The answer should be every line below, repeated exactly, with the images left out.

+++ Dataset content

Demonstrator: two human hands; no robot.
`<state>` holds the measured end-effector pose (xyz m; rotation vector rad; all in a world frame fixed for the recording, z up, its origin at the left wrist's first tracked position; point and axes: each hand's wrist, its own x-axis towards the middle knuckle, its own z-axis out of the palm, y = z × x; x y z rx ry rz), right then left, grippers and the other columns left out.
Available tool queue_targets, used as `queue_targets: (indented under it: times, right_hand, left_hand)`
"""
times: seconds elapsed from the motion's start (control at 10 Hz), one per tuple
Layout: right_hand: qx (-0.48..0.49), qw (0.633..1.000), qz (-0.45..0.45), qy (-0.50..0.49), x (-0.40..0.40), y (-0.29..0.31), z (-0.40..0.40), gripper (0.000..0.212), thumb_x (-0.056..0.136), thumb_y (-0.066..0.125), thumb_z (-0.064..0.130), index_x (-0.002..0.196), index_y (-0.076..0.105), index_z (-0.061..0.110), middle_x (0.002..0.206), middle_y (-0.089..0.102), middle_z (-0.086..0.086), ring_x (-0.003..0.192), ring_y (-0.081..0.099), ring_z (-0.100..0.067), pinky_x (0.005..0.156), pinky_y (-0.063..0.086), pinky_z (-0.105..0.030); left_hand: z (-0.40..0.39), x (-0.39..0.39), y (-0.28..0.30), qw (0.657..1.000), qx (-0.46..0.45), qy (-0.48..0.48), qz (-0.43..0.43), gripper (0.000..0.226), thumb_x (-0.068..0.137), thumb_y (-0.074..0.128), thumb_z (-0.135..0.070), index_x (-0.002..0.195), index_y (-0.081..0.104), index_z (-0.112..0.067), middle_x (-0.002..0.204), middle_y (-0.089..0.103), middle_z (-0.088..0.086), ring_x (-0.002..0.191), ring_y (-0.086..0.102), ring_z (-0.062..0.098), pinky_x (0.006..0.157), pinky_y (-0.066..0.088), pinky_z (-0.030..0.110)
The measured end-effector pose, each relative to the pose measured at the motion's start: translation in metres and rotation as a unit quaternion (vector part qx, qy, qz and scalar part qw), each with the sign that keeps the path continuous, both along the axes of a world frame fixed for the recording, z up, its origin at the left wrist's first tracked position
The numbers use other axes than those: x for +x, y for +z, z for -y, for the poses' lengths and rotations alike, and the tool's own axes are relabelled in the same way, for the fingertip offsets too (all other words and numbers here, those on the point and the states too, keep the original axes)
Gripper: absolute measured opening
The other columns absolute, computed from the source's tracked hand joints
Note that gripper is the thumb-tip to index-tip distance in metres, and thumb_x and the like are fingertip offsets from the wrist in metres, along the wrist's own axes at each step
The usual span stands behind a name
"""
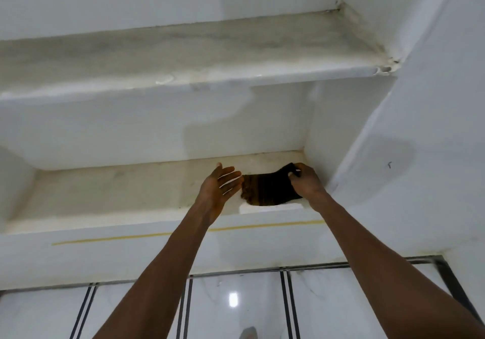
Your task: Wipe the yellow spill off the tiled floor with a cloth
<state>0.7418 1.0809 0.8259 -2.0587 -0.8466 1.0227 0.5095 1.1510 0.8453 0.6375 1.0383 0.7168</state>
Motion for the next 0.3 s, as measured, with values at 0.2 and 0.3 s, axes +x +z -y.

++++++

> Response area:
Demonstrator: two human hands; no robot.
`<state>` holds the measured end-effector pose (xyz m; rotation vector rad; all in a world frame fixed for the recording, z up, its origin at the left wrist's first tracked position; point and axes: each hand's wrist, its own x-axis towards the middle knuckle, its own z-axis out of the palm, y = z × x; x y z rx ry rz), right then left, grippers and the other columns left out.
Available tool queue_targets, used as `queue_targets: (indented under it: times, right_hand, left_hand)`
"""
times: seconds elapsed from the motion's start (control at 10 Hz), one per tuple
Layout: right_hand: qx (-0.48..0.49), qw (0.633..1.000), qz (-0.45..0.45), qy (-0.50..0.49), x (-0.40..0.40), y (-0.29..0.31), z (-0.40..0.40), gripper (0.000..0.212), thumb_x (-0.056..0.136), thumb_y (-0.066..0.125), thumb_z (-0.064..0.130), index_x (-0.002..0.196), index_y (-0.076..0.105), index_z (-0.061..0.110), middle_x (0.002..0.206), middle_y (-0.089..0.102), middle_z (-0.086..0.086), ring_x (-0.003..0.192), ring_y (-0.081..0.099), ring_z (-0.100..0.067), pinky_x (0.005..0.156), pinky_y (-0.063..0.086), pinky_z (-0.105..0.030); left_hand: z (-0.40..0.39), x (-0.39..0.39), y (-0.28..0.30), qw (0.657..1.000), qx (-0.46..0.45), qy (-0.48..0.48), qz (-0.43..0.43), gripper (0.000..0.226), thumb_x (-0.068..0.137), thumb_y (-0.074..0.128), thumb_z (-0.135..0.070), index_x (-0.002..0.195), index_y (-0.081..0.104), index_z (-0.112..0.067), middle_x (-0.002..0.204), middle_y (-0.089..0.103), middle_z (-0.088..0.086), ring_x (-0.002..0.191), ring_y (-0.086..0.102), ring_z (-0.062..0.098), pinky_x (0.006..0.157), pinky_y (-0.066..0.088), pinky_z (-0.030..0.110)
The measured end-effector pose, each relative to the pose measured at the motion's start: translation in metres and rotation as a unit quaternion (vector part qx, qy, qz and scalar part qw), each with the sign that keeps the path continuous, both along the axes of a world frame fixed for the recording, z up, its origin at the left wrist's first tracked position
The numbers use other axes than those: x for +x, y for +z, z for -y, for the poses' lengths and rotations alike, and the tool's own axes are relabelled in the same way, for the fingertip offsets too (all other words and numbers here, those on the point and the states too, keep the original axes)
Gripper: absolute measured opening
The other columns absolute, computed from the source's tracked hand joints
Note that gripper is the thumb-tip to index-tip distance in metres, and thumb_x and the like are fingertip offsets from the wrist in metres, along the wrist's own axes at each step
The usual span stands behind a name
"""
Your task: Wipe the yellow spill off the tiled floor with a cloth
<state>0.7418 1.0809 0.8259 -2.0587 -0.8466 1.0227 0.5095 1.1510 0.8453 0.6375 1.0383 0.7168</state>
Motion for the next 0.3 s, as measured, with values at 0.2 and 0.3 s, axes +x +z -y.

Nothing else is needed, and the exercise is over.